The bill also includes one significant change from our pre-election policy on KiwiSaver, which is to revert to what was the pre-existing policy on KiwiSaver—that is, the member tax credit will be paid out at the rate of dollar for dollar. There was some suggestion during the debate that this was not what it appeared to be. Well, it is what it appears to be. If people on $30,000 a year are contributing 4 percent of that to KiwiSaver, then they will get $1,040 from the Government. Of course, if they go in at the default rate of 2 percent, they will get a smaller member tax credit. Everyone knows that.
Finally on KiwiSaver, I say we should see it in the context of retirement income for all New Zealanders. We have, as was discussed during the Committee stage, a universal pension in New Zealand—New Zealand superannuation—after many years of debate. We have a pre-funding arrangement that is beaten, I think, by only the Norwegians, who are using oil revenues—very large-scale pre-funding by any international standard—and in that context the Opposition’s argument that KiwiSaver has to be as big as the Australian scheme can only mean that Opposition members envisage KiwiSaver one day replacing New Zealand superannuation. That is not our vision for KiwiSaver; it is a top-up for people who save during their working life.

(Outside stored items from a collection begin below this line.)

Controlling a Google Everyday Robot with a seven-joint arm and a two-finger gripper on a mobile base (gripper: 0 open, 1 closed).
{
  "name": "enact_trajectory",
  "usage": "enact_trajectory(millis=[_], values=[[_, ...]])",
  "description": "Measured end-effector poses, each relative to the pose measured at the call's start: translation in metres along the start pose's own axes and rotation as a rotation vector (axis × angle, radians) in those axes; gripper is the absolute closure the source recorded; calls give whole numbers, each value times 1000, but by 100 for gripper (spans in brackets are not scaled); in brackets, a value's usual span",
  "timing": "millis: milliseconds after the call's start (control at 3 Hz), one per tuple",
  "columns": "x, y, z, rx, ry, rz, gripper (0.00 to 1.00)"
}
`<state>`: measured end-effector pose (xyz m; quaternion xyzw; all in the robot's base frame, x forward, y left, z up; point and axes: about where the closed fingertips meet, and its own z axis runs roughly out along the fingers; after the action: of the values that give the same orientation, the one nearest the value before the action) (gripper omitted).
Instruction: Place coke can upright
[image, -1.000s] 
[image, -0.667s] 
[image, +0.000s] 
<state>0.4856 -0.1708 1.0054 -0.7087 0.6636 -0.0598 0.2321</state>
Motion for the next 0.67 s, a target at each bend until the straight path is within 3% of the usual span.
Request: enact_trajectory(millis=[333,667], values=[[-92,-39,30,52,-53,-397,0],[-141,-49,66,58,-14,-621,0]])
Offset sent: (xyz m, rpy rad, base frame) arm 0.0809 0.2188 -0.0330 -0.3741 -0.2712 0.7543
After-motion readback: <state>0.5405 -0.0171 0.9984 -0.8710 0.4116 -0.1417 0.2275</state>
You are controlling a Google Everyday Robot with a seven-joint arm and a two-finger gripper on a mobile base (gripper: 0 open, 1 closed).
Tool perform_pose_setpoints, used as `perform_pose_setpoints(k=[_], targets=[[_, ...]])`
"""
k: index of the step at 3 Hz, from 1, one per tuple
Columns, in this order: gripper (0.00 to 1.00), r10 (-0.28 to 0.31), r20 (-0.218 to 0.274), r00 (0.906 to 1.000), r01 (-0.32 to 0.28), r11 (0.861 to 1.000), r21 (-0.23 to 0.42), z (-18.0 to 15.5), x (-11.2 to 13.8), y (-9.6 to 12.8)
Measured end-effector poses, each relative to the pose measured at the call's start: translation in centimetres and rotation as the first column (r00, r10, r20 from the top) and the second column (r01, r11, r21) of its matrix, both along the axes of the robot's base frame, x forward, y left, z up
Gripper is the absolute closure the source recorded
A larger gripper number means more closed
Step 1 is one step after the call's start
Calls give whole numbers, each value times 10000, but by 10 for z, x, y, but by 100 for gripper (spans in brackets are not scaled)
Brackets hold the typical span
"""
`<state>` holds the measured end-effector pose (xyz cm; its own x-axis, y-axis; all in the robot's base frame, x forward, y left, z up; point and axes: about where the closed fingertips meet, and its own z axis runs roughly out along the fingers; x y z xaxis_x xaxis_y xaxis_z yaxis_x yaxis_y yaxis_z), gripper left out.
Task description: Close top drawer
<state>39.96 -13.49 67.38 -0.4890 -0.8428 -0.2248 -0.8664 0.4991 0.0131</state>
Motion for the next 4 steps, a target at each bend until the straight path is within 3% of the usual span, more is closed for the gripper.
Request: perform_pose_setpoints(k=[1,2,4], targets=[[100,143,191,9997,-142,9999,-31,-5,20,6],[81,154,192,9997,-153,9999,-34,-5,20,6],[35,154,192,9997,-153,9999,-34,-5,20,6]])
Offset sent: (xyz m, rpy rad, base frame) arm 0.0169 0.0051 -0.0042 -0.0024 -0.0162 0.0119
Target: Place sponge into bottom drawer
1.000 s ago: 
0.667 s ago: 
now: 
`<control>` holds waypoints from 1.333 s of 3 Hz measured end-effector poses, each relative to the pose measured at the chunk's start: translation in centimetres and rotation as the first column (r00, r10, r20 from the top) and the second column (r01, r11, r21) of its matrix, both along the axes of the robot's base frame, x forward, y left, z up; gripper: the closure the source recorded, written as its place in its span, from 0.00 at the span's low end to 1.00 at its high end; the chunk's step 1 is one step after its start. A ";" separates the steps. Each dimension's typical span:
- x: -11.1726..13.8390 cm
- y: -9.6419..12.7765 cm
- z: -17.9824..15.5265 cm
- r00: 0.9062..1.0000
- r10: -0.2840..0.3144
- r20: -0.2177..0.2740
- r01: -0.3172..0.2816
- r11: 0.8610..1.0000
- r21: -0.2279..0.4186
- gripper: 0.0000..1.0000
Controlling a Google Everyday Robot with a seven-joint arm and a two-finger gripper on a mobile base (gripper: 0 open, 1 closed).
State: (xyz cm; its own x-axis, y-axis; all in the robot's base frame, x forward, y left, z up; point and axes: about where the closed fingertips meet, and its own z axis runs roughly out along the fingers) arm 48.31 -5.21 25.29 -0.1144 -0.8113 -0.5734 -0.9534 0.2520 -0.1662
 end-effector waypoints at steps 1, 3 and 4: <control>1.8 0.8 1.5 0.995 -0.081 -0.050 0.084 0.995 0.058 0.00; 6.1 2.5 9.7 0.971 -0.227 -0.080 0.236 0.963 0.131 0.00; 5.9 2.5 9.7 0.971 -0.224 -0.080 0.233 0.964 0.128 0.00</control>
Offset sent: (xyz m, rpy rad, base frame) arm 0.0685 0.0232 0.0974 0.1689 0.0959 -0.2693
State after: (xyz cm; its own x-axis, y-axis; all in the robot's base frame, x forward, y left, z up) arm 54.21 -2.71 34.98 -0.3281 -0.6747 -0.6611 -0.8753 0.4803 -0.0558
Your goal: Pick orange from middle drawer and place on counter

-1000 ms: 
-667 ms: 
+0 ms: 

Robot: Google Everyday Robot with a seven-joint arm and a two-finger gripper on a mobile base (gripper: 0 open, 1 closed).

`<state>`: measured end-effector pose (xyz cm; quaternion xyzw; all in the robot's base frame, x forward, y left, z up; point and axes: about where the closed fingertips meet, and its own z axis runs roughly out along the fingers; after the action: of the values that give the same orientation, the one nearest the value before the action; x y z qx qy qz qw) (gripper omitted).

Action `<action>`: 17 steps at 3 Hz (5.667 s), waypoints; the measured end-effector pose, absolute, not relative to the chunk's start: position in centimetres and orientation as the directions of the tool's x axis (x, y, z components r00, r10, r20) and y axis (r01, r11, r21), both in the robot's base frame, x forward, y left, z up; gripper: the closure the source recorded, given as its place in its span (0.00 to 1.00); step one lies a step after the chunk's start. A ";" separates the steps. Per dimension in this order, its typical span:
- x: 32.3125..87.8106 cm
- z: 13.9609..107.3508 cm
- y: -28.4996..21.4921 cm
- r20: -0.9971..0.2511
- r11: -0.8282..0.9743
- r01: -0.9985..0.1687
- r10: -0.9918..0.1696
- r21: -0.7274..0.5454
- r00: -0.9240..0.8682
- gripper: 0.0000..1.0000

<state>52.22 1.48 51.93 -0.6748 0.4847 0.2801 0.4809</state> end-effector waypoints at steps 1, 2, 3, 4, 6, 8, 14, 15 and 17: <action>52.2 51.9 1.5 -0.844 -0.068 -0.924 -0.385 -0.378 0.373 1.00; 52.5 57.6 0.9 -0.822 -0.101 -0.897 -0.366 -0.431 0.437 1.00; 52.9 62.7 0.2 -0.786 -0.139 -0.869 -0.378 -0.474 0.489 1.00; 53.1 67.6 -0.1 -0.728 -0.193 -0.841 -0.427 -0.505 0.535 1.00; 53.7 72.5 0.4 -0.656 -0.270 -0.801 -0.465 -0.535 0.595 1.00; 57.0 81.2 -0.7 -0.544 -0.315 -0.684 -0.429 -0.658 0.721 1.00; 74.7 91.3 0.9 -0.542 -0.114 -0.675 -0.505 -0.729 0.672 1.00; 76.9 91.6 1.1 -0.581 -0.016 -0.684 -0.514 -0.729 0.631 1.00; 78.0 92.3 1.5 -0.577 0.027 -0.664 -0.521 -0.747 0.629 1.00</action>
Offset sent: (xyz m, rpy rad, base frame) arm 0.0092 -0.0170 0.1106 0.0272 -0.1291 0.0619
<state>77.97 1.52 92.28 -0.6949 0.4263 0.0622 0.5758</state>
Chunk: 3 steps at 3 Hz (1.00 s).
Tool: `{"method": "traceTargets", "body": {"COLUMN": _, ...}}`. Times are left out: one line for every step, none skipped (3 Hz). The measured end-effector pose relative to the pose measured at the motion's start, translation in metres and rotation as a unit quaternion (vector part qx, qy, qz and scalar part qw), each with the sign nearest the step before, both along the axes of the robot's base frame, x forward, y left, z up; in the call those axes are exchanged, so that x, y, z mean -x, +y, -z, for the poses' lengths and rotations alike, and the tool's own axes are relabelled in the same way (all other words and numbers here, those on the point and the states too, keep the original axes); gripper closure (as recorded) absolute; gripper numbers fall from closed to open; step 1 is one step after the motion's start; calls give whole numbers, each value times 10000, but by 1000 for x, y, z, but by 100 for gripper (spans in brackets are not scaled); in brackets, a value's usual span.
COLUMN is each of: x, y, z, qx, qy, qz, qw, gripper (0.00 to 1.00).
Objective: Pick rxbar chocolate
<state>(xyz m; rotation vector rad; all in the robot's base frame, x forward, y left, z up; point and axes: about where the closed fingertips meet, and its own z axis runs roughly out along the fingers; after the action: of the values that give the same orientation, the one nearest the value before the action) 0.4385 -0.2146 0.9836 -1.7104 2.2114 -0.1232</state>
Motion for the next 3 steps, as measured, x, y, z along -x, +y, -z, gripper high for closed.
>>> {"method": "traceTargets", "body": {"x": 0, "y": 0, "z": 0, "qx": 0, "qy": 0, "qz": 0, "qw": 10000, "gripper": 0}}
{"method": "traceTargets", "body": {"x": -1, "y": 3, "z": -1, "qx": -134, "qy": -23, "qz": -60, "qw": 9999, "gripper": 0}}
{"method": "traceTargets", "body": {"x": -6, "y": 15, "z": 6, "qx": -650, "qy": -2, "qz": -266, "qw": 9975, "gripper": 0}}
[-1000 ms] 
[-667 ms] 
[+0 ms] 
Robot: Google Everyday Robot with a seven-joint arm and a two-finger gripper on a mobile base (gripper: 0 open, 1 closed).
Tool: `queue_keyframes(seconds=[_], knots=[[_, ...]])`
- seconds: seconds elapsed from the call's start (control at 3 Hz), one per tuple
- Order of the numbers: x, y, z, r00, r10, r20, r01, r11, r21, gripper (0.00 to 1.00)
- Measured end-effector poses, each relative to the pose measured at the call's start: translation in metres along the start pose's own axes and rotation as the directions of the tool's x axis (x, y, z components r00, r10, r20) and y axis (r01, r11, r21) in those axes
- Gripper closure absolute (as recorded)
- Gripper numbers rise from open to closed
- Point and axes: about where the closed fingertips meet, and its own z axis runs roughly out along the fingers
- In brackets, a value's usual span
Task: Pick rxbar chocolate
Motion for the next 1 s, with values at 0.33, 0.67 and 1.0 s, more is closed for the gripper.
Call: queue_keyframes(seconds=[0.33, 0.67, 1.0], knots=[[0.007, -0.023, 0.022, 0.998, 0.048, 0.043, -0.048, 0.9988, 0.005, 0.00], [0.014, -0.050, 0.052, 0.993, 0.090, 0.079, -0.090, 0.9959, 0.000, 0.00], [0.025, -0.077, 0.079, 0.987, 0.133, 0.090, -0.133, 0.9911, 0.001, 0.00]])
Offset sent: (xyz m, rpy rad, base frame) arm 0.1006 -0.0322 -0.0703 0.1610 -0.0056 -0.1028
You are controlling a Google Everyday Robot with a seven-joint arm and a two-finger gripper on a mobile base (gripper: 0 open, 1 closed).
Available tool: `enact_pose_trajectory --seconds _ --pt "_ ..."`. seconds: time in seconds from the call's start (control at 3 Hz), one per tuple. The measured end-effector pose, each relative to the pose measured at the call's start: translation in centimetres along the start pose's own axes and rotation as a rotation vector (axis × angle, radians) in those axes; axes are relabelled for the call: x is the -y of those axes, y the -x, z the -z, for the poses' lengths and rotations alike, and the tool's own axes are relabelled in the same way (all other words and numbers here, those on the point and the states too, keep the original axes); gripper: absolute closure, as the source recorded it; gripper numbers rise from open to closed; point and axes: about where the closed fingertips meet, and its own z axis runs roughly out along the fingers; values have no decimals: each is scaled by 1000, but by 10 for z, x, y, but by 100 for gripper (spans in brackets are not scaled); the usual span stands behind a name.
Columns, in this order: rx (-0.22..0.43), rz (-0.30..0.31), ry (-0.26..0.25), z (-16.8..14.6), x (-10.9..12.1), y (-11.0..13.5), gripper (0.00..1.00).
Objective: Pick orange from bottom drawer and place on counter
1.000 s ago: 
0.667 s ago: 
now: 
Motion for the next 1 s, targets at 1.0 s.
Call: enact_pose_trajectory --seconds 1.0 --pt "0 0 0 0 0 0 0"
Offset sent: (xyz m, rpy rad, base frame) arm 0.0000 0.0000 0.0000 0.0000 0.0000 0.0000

We are pleased to support this bill in its third reading. It is a different tax package from Labour’s, and that means there will be different rates and thresholds. But I will make this one simple point: no one is worse off as a result of this legislation. [Interruption] If, as an Opposition member claimed, Māori are going into Christmas on bad incomes, I say that they are the incomes Labour left them with after 9 years of the strongest economic growth the country has had. They are not affected at all by this legislation, so I say the rubbish from the Opposition about low-income people being attacked is nonsense. If those people are hard up, it is because they have loyally voted for Labour for 10 years and not been rewarded, either by Labour winning the election or by the benefits of economic growth. The crocodile tears for low-income New Zealanders were, I think, ridiculous; 630,000 people will finally get a tax break after 10 years of Labour ignoring them. We are proud that that is part of this legislation.